**TASK DIRECTIONS:** Starting at the top of the entries, restate word for word each line up to and including the one with "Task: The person".

**Stored items from a collection:**

..............................

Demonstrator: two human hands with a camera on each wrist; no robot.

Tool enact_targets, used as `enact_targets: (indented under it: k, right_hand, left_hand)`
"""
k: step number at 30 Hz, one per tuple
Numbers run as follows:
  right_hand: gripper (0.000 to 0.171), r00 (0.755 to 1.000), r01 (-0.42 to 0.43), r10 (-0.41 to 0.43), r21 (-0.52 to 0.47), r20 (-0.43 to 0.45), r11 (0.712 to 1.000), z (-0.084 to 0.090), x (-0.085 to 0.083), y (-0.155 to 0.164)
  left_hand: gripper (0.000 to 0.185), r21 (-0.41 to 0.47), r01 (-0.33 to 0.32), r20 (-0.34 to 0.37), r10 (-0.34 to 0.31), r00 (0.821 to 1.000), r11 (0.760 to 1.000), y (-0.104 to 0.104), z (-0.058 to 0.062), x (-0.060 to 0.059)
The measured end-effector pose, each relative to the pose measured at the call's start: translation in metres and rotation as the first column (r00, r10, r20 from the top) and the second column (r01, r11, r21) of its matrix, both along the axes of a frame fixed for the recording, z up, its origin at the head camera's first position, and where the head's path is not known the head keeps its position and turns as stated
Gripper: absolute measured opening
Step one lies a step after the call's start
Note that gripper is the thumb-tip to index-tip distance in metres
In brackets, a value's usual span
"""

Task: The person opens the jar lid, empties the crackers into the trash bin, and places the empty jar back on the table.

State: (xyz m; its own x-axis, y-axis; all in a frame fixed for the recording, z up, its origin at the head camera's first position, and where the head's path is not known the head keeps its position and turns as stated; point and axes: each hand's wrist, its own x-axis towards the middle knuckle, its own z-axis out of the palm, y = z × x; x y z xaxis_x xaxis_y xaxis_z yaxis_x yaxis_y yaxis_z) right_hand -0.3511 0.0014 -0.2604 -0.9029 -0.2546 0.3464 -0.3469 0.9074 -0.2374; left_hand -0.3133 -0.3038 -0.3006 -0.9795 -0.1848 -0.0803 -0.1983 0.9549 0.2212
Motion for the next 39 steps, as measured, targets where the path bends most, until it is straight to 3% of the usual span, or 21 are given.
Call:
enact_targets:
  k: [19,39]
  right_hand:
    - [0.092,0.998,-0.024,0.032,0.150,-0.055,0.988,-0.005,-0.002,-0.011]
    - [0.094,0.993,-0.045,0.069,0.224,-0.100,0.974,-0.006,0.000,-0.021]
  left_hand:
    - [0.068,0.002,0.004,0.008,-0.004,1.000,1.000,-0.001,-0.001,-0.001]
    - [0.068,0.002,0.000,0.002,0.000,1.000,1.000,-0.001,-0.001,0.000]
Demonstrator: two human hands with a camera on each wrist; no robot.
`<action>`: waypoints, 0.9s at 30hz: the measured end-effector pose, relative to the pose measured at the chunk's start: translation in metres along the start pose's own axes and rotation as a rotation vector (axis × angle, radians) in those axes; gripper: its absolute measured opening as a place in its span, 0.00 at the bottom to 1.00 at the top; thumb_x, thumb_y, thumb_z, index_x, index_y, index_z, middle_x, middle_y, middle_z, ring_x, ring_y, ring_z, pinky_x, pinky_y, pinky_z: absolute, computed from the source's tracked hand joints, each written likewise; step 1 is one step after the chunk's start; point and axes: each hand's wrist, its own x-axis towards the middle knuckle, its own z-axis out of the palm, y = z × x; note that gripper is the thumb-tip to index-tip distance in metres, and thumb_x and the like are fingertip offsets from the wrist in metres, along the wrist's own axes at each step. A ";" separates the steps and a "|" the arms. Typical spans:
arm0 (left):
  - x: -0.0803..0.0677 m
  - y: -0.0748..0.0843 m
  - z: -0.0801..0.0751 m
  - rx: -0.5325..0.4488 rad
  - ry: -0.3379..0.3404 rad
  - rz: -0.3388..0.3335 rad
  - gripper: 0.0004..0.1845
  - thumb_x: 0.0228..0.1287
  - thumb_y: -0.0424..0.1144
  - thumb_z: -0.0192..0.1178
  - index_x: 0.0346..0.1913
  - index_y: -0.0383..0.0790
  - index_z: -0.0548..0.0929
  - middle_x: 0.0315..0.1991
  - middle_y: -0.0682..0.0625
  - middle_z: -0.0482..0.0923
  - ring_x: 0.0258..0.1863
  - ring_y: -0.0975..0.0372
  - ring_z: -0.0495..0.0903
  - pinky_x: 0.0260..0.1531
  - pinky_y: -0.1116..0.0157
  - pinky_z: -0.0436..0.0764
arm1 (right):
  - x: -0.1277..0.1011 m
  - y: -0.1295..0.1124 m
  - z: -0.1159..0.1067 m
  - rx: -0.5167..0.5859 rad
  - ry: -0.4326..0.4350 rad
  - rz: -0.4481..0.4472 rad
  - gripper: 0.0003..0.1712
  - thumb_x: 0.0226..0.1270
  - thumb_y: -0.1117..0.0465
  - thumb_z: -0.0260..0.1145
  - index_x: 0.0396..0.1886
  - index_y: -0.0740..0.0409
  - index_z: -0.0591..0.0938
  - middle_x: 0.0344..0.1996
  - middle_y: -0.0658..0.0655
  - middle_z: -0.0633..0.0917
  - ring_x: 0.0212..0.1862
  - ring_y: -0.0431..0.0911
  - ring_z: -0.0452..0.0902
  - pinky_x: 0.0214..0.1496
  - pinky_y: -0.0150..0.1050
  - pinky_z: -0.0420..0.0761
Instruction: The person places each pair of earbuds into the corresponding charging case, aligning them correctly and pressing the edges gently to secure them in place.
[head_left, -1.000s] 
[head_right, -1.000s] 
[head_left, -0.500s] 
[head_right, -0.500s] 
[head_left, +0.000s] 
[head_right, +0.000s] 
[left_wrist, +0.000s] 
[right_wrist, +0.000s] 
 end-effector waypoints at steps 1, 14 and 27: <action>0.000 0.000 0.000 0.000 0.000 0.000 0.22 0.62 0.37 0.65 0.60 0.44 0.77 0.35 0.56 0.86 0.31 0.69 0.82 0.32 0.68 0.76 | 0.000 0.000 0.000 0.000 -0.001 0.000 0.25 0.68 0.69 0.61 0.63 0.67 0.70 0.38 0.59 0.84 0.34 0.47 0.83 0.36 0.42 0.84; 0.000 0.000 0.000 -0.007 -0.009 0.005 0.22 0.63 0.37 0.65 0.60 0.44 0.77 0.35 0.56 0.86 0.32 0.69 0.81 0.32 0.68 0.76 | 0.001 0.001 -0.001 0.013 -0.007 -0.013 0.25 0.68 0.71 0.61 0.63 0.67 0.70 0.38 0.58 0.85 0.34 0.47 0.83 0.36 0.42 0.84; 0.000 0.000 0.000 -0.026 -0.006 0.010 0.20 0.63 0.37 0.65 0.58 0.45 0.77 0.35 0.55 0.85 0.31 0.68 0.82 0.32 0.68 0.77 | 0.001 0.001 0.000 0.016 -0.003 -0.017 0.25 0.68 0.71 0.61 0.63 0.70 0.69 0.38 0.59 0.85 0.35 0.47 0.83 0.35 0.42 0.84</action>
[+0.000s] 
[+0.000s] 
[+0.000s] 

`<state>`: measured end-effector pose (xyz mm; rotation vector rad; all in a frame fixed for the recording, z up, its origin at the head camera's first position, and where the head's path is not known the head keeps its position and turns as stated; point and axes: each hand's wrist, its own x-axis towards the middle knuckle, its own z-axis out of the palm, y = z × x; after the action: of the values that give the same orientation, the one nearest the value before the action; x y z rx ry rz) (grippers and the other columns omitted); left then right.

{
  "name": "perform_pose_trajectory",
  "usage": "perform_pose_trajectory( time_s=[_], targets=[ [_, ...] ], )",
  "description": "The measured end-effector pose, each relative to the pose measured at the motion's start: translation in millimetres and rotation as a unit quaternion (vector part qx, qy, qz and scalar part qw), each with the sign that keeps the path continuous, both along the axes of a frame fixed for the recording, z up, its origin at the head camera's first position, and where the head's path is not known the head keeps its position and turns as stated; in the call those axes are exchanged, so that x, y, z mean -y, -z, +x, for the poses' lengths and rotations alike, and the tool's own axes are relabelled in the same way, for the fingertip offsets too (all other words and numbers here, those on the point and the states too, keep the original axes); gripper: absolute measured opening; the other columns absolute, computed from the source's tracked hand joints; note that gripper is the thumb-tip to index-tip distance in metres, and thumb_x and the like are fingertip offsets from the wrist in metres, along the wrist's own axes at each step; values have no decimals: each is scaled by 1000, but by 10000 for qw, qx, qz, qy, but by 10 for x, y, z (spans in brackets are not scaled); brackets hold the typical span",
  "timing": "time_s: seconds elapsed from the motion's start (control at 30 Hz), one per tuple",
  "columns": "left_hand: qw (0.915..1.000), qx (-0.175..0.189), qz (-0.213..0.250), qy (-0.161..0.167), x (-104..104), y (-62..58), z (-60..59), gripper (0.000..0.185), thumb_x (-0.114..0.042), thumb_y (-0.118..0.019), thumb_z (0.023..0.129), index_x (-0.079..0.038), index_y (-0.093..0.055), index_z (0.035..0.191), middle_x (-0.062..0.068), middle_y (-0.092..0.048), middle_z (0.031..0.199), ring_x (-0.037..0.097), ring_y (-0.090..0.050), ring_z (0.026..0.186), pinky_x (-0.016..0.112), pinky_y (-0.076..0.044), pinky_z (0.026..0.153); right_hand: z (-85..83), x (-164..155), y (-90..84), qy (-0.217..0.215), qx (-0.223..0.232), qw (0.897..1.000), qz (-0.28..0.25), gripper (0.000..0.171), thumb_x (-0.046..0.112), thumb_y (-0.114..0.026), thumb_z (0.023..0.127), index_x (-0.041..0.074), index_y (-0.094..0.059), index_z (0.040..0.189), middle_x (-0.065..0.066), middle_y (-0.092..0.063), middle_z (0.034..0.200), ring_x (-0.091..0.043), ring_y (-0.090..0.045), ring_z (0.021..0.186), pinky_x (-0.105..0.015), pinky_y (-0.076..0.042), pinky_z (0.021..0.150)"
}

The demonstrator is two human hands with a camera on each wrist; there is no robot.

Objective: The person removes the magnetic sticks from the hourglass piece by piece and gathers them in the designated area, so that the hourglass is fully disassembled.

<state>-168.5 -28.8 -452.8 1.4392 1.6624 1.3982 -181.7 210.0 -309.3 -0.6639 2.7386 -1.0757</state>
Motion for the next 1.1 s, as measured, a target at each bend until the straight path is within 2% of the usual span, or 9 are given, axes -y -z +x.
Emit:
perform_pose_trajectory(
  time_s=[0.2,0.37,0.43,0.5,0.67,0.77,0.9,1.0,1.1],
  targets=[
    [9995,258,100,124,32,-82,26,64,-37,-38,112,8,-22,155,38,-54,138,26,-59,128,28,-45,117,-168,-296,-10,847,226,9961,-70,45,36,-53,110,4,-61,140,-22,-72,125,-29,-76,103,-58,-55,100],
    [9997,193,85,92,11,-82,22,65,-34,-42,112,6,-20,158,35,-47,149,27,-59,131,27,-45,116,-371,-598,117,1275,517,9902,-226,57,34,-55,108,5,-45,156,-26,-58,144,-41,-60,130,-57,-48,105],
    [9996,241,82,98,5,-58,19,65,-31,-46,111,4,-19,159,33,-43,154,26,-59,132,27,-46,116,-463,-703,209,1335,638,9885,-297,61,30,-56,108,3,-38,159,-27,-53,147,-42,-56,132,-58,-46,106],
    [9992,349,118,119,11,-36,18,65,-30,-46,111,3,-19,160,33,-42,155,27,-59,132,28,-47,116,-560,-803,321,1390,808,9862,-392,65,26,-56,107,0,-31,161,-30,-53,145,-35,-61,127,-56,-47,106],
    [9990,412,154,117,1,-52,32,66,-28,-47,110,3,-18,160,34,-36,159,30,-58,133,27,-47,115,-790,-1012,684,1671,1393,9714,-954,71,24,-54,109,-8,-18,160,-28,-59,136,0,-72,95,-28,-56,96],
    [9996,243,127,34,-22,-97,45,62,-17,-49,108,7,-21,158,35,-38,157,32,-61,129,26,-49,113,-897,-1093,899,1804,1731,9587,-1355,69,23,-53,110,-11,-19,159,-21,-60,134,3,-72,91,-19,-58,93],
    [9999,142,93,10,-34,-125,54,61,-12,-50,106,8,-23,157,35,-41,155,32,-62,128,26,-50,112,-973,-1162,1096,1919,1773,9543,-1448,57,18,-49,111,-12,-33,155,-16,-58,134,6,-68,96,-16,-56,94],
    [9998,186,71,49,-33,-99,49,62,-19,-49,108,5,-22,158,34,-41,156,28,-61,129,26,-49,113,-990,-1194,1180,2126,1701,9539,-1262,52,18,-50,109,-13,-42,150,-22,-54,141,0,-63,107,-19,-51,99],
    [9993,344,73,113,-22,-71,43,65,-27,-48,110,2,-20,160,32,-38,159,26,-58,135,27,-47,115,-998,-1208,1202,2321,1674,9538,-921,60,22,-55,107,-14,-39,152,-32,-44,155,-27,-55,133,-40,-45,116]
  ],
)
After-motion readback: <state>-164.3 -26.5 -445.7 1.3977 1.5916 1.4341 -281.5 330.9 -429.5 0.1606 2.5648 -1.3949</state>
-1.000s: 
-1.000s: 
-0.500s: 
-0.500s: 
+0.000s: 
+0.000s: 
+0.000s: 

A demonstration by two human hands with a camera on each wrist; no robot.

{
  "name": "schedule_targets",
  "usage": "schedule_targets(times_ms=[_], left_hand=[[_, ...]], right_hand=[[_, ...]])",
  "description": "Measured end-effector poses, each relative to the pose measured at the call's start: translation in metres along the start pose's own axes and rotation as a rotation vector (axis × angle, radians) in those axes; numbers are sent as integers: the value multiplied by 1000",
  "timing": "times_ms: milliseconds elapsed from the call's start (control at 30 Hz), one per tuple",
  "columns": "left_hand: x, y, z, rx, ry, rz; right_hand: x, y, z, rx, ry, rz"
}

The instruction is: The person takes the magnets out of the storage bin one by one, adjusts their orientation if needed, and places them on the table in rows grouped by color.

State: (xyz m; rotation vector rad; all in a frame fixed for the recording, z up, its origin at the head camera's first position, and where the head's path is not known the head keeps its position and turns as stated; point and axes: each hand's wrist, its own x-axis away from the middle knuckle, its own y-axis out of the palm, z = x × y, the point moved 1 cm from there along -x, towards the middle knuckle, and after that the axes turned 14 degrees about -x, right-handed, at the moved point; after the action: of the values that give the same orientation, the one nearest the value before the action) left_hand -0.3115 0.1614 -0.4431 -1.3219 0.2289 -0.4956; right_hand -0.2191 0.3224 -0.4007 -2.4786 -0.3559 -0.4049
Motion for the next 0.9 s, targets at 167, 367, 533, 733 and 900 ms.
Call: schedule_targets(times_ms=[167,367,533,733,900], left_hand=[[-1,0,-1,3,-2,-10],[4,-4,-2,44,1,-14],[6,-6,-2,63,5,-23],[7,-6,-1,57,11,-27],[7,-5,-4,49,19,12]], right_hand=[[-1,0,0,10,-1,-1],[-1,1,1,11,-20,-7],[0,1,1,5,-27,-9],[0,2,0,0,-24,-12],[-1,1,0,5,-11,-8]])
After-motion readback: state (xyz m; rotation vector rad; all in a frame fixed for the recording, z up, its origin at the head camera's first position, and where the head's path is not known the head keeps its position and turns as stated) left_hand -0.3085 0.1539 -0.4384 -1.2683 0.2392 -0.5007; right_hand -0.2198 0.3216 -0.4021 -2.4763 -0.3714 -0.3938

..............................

**ANSWER TO THIS PROBLEM:**
Demonstrator: two human hands with a camera on each wrist; no robot.

Tool enact_targets, used as `enact_targets: (indented under it: k, right_hand, left_hand)`
"""
k: step number at 30 Hz, one per tuple
Numbers run as follows:
  right_hand: gripper (0.000 to 0.171), r00 (0.755 to 1.000), r01 (-0.42 to 0.43), r10 (-0.41 to 0.43), r21 (-0.52 to 0.47), r20 (-0.43 to 0.45), r11 (0.712 to 1.000), z (-0.084 to 0.090), x (-0.085 to 0.083), y (-0.155 to 0.164)
  left_hand: gripper (0.000 to 0.185), r21 (-0.41 to 0.47), r01 (-0.33 to 0.32), r20 (-0.34 to 0.37), r10 (-0.34 to 0.31), r00 (0.821 to 1.000), r11 (0.760 to 1.000), y (-0.104 to 0.104), z (-0.058 to 0.062), x (-0.060 to 0.059)
The measured end-effector pose, each relative to the pose measured at the call's start: translation in metres and rotation as the first column (r00, r10, r20 from the top) and the second column (r01, r11, r21) of its matrix, both along the axes of a frame fixed for the recording, z up, its origin at the head camera's first position, and where the head's path is not known the head keeps its position and turns as stated
Gripper: absolute measured opening
Step one lies a step after the call's start
Note that gripper is the thumb-tip to index-tip distance in metres
In brackets, a value's usual span
"""

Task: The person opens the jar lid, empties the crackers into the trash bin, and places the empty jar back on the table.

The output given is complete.